▶ [WHAT IS NEEDED] Using the data below, return all lines in which "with" appears.

▶ [DATA]
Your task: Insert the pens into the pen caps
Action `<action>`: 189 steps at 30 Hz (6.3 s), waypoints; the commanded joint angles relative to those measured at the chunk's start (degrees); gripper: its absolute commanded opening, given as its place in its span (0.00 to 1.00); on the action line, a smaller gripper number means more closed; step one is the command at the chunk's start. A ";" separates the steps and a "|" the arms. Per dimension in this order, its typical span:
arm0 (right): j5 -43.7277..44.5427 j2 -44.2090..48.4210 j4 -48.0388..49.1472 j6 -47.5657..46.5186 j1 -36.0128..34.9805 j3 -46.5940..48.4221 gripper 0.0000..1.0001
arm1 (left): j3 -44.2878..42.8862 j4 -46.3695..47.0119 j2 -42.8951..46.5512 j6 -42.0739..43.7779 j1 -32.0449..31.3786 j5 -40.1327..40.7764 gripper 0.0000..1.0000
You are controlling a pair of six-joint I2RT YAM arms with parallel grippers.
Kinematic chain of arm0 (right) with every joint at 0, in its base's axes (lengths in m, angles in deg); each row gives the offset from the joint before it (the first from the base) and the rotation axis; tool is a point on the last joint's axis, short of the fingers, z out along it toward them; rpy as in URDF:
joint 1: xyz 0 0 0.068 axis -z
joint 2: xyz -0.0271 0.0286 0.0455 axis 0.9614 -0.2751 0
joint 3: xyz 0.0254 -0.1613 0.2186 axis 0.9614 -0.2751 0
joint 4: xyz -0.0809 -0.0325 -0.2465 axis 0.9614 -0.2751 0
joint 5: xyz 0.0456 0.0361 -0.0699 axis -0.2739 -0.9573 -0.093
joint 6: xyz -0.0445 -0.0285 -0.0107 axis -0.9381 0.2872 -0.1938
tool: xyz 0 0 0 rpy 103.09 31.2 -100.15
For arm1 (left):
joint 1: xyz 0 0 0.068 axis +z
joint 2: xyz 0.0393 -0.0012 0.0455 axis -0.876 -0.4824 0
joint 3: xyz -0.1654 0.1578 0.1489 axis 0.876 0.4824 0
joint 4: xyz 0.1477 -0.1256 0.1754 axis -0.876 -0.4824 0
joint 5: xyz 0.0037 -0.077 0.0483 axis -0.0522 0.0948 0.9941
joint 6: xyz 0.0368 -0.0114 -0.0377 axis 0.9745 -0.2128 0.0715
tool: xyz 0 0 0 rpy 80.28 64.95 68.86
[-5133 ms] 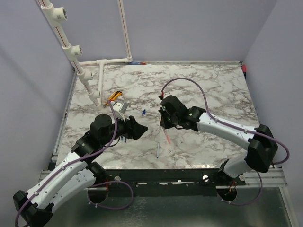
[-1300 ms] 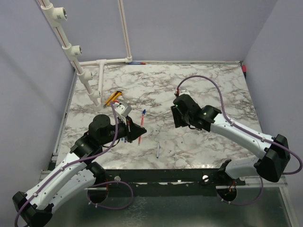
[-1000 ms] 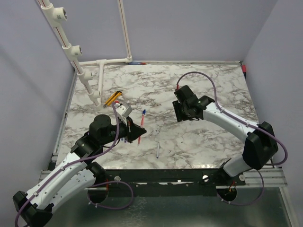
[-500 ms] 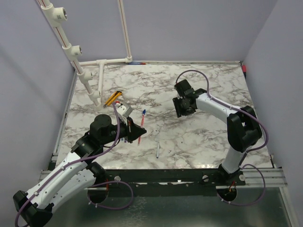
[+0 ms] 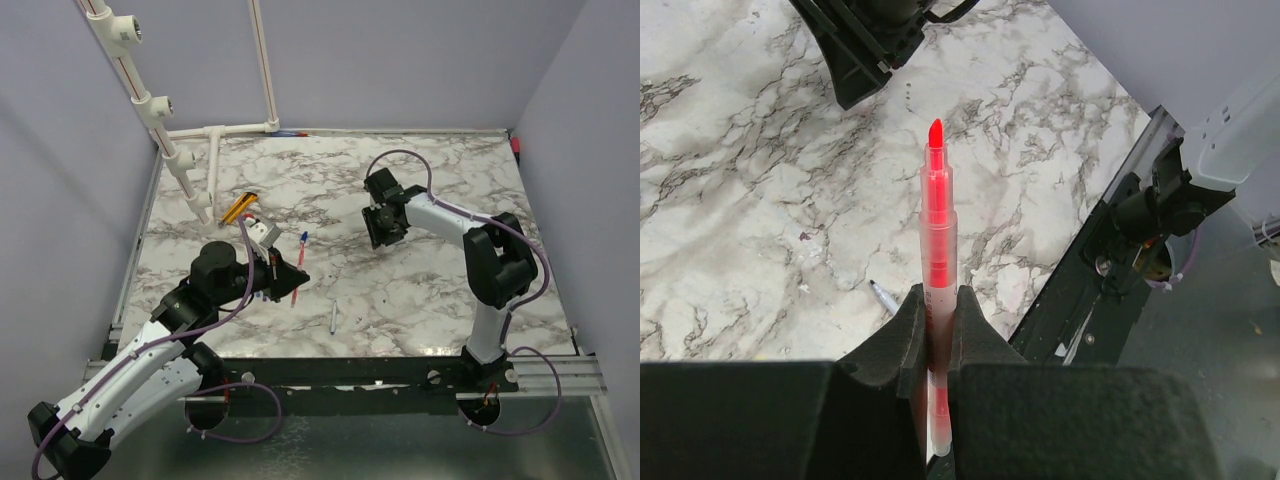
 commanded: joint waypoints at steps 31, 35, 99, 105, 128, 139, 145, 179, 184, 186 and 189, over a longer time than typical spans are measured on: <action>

▶ [RESULT]
You are controlling a pair of six-joint I2RT YAM arms with parallel grippers.
Kinematic chain of arm0 (right) with every joint at 0, in its base's axes (lengths in m, angles in deg); each row gives the offset from the joint before it (the first from the base) and the rotation axis; tool is a point on the last joint's axis, short of the fingers, z out along it toward them; rpy as in URDF:

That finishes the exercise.